Administrative Areas

  • Council Falkirk
  • Parish Slamannan
  • Former Region Central
  • Former District Falkirk
  • Former County Stirlingshire

Activities

Measured Survey (11 August 1992)

RCAHMS surveyed the coke kilns at Balquhatstone Colliery on 11 Aug 1992 at a scale of 1:500, with the resultant plan redrawn in ink.

Field Visit (28 July 1992)

NS87SE 20.01 862 724

The remains of this coke works lie about 400m ENE of Balquhatstone Mains steading, on the S side of the former Slamannan Railway. The site is depicted on the 1st edition of the OS 25-inch map (Stirlingshire 1864, sheet xxxv.6) which shows at least four banks of ovens, a smithy, a timber yard and a shaft all linked by sidings to the Slamannan Railway and also to coal mines to the SW and to the E (NS87SE 20.02 and 20.03). The site had been abandoned by the date of the 2nd edition of the OS 6-inch map (Stirlingshire 1899, sheet xxxv), but the remains depicted point to some expansion of the site in the late 19th century: at least one extra oven had been added, and extensive spoil tips had developed around the site.
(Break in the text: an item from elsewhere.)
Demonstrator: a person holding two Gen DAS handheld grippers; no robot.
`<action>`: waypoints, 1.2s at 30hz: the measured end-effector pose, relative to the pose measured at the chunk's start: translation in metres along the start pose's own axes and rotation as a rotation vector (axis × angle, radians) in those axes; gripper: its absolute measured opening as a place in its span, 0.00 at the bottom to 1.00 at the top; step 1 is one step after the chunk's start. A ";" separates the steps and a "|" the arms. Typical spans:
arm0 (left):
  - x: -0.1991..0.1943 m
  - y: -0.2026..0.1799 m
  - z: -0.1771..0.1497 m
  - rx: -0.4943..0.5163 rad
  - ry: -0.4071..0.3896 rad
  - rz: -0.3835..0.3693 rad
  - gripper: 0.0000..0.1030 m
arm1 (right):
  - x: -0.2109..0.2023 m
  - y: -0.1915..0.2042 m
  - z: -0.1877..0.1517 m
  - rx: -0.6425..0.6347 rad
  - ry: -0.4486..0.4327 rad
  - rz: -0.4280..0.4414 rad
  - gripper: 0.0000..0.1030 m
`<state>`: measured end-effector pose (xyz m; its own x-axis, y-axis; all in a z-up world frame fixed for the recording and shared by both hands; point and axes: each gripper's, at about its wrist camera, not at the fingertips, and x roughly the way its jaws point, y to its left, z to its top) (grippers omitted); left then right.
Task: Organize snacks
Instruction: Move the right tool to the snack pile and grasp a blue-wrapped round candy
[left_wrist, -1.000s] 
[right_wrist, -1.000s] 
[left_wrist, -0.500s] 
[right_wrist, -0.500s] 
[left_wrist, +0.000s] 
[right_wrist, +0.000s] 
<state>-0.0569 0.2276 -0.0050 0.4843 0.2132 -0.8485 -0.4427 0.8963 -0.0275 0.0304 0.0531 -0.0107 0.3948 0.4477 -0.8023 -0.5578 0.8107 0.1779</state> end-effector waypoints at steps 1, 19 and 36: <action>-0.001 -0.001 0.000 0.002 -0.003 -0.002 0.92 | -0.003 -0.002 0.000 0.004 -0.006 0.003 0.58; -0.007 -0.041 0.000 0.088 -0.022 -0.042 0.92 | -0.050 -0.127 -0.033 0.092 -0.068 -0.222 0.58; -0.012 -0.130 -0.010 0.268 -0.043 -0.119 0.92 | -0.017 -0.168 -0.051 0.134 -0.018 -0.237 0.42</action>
The site is now given over to rough grazing, and parts of it are overgrown, but the general layout can still be appreciated. Six, possibly seven, banks of ovens survive, all but one of which are depicted on the 1st or 2nd edition maps (ibid). The robbed foundations of the L-shaped smithy can be traced, as can the lines of several stretches of railway siding. At the NE edge of the site there is a possible clamp, consisting of a U-shaped earthwork measuring 7m from N to S by 6.8m from E to W internally, open to the N and set into higher ground at the rear. To the N and W of the site there are large areas of spoil, and amongst the tips to the W there is a small rectangular brick building.

The best-preserved ovens are at the E edge of the site, where there are four banks of kilns, parallel to one another and spaced about 10m apart. Each bank measures up to 35m in length and 6.3m in breadth and stands up to 0.9m high. Running along each side of the westernmost two there are the remains of low banks about 1m wide; these probably supported the short lengths of railway which are depicted on the 1st edition map (ibid) running along both sides of each bank. The site is overgrown, but some of the ovens are visible as shallow hollows set in pairs, back to back: on one of the longer banks there were at least seven pairs, and there may have been more. Only at the S end of the easternmost bank are any of the brick linings of the ovens visible, and even here the remains are fragmentary, though enough is exposed to establish that each oven had a diameter of about 2.8m.